→ **Exercise requirements**
Could you repeat exactly the lines below, from the line containing "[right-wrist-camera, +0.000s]" through the last one, both included, while leaving out any pictures?

--

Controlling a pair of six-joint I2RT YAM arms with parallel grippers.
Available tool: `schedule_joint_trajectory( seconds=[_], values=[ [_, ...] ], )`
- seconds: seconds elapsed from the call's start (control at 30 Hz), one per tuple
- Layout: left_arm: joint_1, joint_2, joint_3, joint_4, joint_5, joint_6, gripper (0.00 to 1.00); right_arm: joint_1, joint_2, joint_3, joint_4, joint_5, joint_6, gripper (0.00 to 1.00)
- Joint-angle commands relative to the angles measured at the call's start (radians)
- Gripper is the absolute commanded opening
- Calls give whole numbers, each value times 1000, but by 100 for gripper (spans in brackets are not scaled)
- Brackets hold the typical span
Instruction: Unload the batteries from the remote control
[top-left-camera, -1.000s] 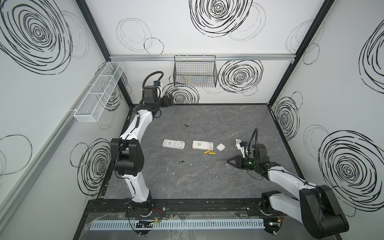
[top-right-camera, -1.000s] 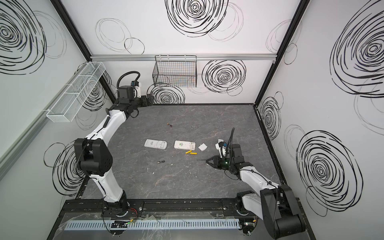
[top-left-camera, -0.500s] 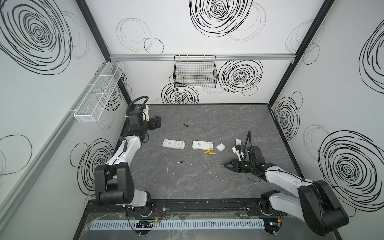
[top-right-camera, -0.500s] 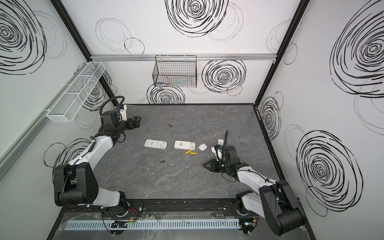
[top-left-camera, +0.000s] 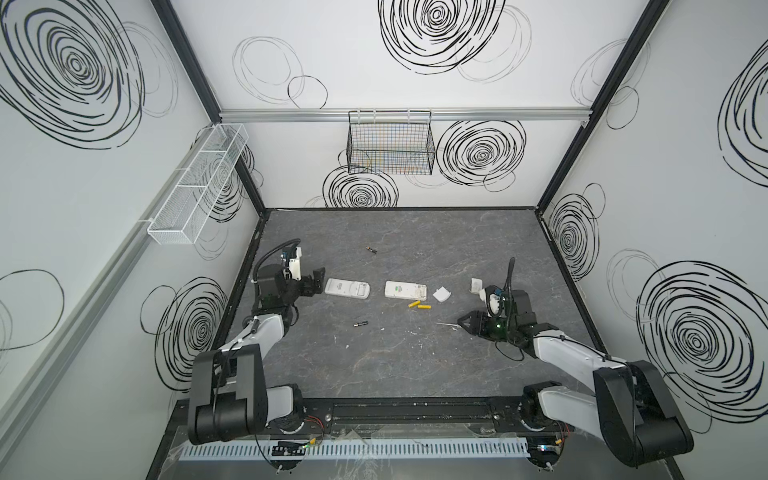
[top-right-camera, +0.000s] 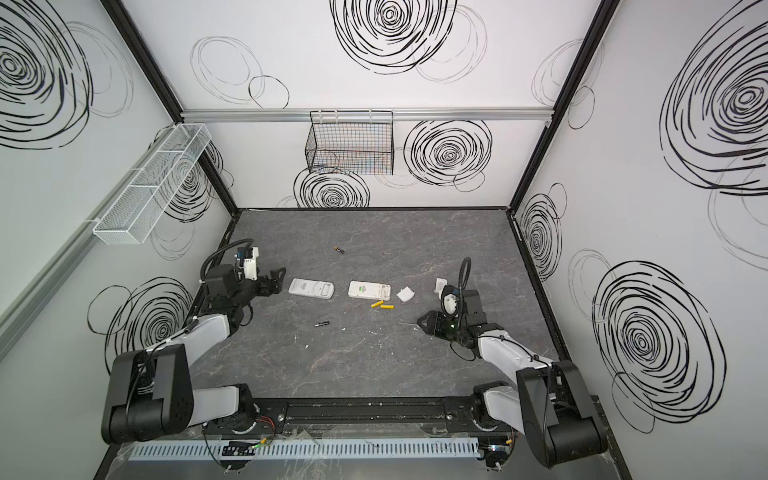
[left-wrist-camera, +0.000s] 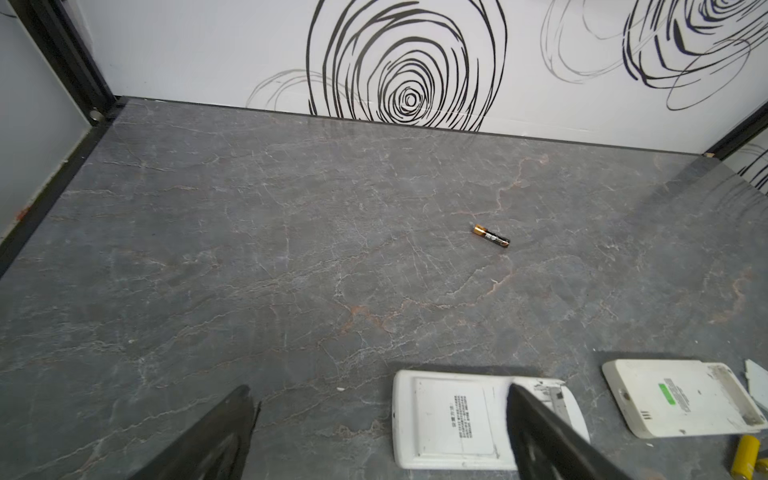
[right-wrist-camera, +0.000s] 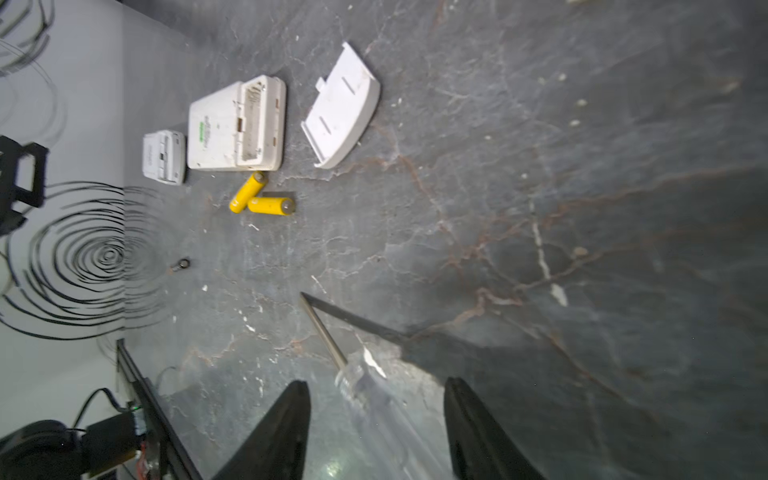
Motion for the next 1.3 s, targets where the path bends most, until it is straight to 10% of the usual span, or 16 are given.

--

→ **Task answer**
[right-wrist-camera, +0.000s] 
Motion for the next 1.3 s, targets where the path bends most, until it is straight to 10% of the usual span, or 16 are given.

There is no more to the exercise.